Há eleições, fechem as fronteiras

A crescente abstenção dos portugueses nas eleições é por causa dos jogos de futebol. Quem diz? O governo, que, por isso, quer proibir o futebol em dia de eleições.

O governo decidiu proibir a realização de jogos de futebol em dia de atos eleitorais porque, nas últimas três eleições, houve jogos e a abstenção dos eleitores foi elevada. A decisão, sem efeitos nestas autárquicas, não é só abstrusa por tornar os dois factos ‘causa e consequência’, é sobretudo a confirmação de que, para o governo, os portugueses são crianças sem a clareza de espírito necessária para decidirem em consciência o que consideram adequado.

Portugal tem mesmo um problema de abstenção nas eleições. Nas últimas legislativas, em 2015, atingiram os 43% e, de facto, esse foi um domingo de futebol. Mas será possível que o governo – quem terá tido esta ideia genial? – acredita mesmo que a crescente desconfiança e ausência de participação eleitoral dos portugueses se deve ao futebol?

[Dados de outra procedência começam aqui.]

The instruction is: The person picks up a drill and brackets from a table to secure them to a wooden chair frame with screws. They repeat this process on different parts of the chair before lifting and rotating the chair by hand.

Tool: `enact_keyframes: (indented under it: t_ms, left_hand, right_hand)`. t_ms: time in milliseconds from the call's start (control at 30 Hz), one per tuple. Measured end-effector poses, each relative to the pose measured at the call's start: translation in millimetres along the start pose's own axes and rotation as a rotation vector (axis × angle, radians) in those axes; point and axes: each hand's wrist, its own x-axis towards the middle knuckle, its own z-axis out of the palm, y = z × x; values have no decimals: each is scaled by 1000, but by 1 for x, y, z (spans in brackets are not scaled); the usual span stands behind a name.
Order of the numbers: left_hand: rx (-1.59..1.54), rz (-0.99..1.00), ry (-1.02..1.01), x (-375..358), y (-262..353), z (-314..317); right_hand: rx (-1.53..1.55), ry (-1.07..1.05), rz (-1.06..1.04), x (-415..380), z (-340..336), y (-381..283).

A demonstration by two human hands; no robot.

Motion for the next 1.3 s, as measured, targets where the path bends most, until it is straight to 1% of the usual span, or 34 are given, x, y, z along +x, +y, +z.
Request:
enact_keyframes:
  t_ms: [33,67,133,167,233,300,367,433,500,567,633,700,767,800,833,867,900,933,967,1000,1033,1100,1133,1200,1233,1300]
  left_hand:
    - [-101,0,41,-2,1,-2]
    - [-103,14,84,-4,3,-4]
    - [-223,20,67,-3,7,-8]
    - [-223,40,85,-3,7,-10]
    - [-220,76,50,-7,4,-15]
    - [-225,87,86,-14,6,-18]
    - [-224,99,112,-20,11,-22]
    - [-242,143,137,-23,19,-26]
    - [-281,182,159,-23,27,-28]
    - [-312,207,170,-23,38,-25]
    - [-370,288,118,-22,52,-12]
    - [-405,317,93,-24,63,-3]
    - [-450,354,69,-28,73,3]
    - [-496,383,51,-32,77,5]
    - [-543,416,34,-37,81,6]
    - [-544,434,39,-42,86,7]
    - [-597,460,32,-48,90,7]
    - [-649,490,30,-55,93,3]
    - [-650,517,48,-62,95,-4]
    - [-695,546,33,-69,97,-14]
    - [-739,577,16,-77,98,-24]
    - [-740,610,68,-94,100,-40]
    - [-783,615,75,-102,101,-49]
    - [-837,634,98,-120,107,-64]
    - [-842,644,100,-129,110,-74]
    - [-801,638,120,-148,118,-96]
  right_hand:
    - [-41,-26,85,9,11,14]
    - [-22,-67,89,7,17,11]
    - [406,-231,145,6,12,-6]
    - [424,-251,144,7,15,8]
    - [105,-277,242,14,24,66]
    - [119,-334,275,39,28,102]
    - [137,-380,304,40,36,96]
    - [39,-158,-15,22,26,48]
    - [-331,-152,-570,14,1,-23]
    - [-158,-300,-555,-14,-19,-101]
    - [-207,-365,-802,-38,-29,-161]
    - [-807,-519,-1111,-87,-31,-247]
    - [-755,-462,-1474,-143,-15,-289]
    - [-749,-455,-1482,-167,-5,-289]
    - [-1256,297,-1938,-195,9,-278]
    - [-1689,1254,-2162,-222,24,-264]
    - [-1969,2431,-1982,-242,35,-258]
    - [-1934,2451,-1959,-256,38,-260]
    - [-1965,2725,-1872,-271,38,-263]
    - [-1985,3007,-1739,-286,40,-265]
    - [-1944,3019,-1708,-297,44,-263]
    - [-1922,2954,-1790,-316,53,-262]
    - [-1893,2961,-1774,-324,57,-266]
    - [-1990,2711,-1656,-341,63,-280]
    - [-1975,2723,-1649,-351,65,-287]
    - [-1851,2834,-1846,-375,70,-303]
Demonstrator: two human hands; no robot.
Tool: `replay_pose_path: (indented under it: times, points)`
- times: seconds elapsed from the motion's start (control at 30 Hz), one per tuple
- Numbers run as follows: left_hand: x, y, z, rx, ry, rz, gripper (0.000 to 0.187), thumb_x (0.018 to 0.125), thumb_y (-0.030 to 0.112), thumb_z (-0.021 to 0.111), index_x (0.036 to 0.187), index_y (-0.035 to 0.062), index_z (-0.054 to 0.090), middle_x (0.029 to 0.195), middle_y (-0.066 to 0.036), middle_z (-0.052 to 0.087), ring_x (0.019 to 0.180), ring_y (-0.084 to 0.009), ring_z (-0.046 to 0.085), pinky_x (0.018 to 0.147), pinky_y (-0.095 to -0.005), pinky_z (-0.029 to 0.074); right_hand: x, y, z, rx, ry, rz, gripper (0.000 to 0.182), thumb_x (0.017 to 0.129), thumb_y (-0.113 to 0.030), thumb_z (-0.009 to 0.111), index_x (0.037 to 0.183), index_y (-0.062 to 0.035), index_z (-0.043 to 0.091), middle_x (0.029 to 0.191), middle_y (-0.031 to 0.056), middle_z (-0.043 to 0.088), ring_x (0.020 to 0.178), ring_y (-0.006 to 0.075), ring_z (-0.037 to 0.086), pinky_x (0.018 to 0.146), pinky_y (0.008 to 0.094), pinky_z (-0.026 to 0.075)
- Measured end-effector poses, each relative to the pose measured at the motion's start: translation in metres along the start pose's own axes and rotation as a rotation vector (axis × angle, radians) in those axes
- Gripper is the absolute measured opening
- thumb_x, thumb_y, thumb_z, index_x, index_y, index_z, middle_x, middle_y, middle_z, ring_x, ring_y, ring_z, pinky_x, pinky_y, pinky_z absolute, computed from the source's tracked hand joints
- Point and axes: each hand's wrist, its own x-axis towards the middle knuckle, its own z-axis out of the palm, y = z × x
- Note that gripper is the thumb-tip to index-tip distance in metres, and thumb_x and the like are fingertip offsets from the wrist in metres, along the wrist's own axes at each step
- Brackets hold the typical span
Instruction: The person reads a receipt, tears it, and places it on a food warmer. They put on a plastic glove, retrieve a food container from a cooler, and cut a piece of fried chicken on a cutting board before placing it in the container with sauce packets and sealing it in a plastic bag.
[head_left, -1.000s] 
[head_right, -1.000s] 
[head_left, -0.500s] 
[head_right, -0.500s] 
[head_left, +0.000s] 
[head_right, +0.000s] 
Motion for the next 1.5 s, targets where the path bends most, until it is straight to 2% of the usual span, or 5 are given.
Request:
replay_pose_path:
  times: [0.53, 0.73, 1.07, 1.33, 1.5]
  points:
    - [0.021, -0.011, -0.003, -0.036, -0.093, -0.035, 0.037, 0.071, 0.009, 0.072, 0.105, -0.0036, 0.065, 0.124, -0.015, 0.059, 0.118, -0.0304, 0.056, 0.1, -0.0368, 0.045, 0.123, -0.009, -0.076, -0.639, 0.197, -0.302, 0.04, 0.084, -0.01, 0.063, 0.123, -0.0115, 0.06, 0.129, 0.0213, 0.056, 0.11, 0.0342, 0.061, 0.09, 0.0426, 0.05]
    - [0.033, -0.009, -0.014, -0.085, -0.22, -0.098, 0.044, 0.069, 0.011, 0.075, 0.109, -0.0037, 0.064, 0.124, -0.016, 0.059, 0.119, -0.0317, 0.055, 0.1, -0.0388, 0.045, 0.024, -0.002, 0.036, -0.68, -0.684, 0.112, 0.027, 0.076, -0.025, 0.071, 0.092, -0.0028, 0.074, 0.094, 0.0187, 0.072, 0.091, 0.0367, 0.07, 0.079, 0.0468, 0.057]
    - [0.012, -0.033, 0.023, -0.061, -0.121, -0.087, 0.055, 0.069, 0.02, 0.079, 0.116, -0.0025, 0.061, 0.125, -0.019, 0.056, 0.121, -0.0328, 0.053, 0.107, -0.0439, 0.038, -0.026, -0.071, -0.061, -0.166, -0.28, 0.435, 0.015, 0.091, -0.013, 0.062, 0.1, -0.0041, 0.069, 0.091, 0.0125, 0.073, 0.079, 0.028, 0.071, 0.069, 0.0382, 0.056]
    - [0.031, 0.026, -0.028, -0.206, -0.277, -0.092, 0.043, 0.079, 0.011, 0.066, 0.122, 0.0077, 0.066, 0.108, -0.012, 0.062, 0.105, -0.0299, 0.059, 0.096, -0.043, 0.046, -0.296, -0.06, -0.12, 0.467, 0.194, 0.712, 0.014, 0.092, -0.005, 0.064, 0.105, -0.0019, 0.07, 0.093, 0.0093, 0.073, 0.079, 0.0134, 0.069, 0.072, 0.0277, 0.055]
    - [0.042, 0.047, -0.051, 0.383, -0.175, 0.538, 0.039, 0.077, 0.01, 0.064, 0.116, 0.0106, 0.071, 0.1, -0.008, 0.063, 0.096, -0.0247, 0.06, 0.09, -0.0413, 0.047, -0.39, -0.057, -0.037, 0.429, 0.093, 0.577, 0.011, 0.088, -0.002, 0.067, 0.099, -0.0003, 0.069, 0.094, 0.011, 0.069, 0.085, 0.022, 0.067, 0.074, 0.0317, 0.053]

Não será a abstenção resultado de um problema mais fundo, que começa precisamente na forma como os políticos exercem o poder? Como é que os portugueses podem confiar nos políticos, e participar, quando vêm um ex-primeiro-ministro sob suspeita como está José Sócrates? Como é que os portugueses podem confiar nos políticos, e participar, quando as distritais dos partidos são antros de cumplicidades e interesses? Como é que os portugueses podem confiar nos políticos, e participar, quando nenhum eleitor conhece os deputados que elege e, quando conhece, preferia não conhecer?

O sistema político precisa de levar uma volta, por várias razões, mas também por causa da participação política nos atos eleitorais. Mas o caminho agora anunciado pelo governo, e que o DN revelou esta quinta-feira, é apenas paternalista e revela a forma como o governo avalia a capacidade de decisão dos eleitores. O Estado tem de tomar conta dos portugueses, por isso, é até de estranhar que o governo não alargue o princípio. O povo precisa de ser educado, senão, não vai lá.

O domingo, como se sabe, é dia de missa, passem-na para o sábado, as sessões de cinema poderiam também ser suspensas, as televisões deveriam ser obrigadas a passar a pior das programações possível, e por aí adiante. Feche-se mesmo o país, as fronteiras e os aeroportos, para garantir que ninguém foge.

A decisão resultou de uma reflexão precipitada, e de uma reação à notícia conhecida há dias de que haverá um Sporting-Porto no dia 1 de outubro. Talvez fosse sensato anunciar já que esta é apenas uma ideia, entre muitas, e que nada está decidido. Para matar um assunto que nunca deveria ter nascido.